Microfluidics is a technology based on the idea that a moving fluid, when confined, will behave in a way that is similar to a stream of electrical current, as modelled by the binary logical operations that are familiar from the domain of electronics. It works by the manipulation of fluid at the microscale, using pressure regulators or syringe pumps to set it in motion along set paths, and scientists and engineers have recently seen the potential for its use in biomedical applications.

A single microfluidic basket weave with 2 layers of blocks. No leakages are visible.

The results of this new research were published in the Journal of Micromechanics and Microengineering (JMM) by a team from the Department of Biomedical Engineering at the University of California. One member of the team, Kevin Vittarayarukskul, describes a typical microfluidic device as being like a piping network, ‘‘except the pipes have diameters in the submilimeter range.’’ Although 3D printing has been used in the past to make these devices, using it simply to make the mold for the blocks which can then be easily assembled together in a variety of different structures is a much more straightforward and cost-effective solution. According to Vittarayarskul, ‘‘Like traditional LEGO bricks, they are stackable, and their geometry makes mass production by precision moulding feasible.’’

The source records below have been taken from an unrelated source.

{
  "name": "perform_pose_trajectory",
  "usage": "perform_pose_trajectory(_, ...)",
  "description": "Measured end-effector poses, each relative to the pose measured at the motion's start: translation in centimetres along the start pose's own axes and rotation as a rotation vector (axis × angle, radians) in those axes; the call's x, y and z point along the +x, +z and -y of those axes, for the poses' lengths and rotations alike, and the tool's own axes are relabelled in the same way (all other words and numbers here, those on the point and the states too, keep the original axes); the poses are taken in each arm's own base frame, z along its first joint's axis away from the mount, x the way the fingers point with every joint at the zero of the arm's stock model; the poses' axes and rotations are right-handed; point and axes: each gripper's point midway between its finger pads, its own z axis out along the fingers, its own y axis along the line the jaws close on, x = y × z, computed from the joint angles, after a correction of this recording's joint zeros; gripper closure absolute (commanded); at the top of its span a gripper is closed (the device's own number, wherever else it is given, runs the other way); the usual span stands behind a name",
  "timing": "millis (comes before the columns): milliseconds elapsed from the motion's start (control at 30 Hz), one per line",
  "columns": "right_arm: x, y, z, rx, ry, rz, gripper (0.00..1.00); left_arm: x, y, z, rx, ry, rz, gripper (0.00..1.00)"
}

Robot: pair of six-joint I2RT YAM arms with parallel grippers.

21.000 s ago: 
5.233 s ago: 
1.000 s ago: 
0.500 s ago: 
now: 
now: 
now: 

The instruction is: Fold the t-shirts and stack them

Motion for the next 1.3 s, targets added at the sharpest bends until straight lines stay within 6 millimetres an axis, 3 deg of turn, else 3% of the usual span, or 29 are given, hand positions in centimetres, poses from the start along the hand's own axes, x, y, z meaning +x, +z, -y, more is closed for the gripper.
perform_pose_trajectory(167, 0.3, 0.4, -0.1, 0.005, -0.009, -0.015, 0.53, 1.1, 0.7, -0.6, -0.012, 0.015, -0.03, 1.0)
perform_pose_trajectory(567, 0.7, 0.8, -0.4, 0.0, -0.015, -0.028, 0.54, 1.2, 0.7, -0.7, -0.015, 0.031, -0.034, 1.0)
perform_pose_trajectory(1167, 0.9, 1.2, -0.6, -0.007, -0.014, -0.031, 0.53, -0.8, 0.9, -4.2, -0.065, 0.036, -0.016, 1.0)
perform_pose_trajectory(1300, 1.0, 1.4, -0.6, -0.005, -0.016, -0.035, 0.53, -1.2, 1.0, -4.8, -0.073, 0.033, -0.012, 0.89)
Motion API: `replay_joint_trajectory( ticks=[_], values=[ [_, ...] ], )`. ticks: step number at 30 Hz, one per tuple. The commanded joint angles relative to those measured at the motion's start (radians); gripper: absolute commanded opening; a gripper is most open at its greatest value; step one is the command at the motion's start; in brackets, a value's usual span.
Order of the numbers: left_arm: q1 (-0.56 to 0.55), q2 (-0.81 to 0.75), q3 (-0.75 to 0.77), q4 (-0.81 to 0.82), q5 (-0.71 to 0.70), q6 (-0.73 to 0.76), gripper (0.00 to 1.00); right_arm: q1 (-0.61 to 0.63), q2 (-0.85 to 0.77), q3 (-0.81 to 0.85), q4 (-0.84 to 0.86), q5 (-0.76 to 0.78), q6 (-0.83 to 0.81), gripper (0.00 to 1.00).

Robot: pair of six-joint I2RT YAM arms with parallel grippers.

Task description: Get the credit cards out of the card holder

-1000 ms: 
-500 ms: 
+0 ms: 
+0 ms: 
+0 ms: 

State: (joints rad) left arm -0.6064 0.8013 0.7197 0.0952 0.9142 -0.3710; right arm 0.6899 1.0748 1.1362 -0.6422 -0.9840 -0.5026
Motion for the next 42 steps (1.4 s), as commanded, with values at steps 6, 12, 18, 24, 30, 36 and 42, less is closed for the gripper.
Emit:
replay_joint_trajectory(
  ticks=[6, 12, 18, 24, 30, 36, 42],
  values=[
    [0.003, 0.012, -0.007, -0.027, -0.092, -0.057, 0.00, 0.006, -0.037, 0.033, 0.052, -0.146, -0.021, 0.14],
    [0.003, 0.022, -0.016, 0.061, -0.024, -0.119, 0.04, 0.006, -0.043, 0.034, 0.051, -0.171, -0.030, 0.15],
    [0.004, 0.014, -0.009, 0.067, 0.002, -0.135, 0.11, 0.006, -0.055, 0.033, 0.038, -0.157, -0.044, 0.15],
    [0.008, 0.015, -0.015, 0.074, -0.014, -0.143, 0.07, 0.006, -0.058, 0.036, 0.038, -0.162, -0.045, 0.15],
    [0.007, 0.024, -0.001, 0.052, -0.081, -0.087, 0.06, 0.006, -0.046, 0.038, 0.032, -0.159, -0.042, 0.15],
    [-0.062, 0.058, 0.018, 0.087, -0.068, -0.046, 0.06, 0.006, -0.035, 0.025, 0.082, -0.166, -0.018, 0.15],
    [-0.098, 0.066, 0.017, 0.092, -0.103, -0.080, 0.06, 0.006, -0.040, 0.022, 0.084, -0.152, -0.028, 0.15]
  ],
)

As another researcher, Professor Abraham Lee, states: ‘‘microfluidics remains a relatively niche area because of the difficulties in fabrication and assembly.’’ He hopes that this intuitive LEGO-based system ‘‘will encourage a broader range of researchers to adopt the technology and explore the possibilities it offers.’’ The team hopes that this new development will allow non-experts of all ages to get involved with microfluidics, and microengineering generally. They intend to produce a "library" of basic blocks from which highly elaborate and complex structures can be created—even by those with little to no prior knowledge of the physics behind their designs.

The range of applications possible for microfluidics is vast, and some of them will have a crucial effect on healthcare and society in general. According to Lee, ‘‘these include point-of-care diagnostics; 'smart' nanomedicine for early detection and treatment; tissue engineering and stem cells; and biosensors to detect environmental and terrorism threats.’’ The medical uses are particularly promising due to the miniaturisation of the system, which allows for smaller devices and sample requirements.

With the aid of 3D printing, and thanks in no small part to the enduring appeal of LEGO bricks, this new breakthrough means that the next generation of bioengineers may already be in training as we speak.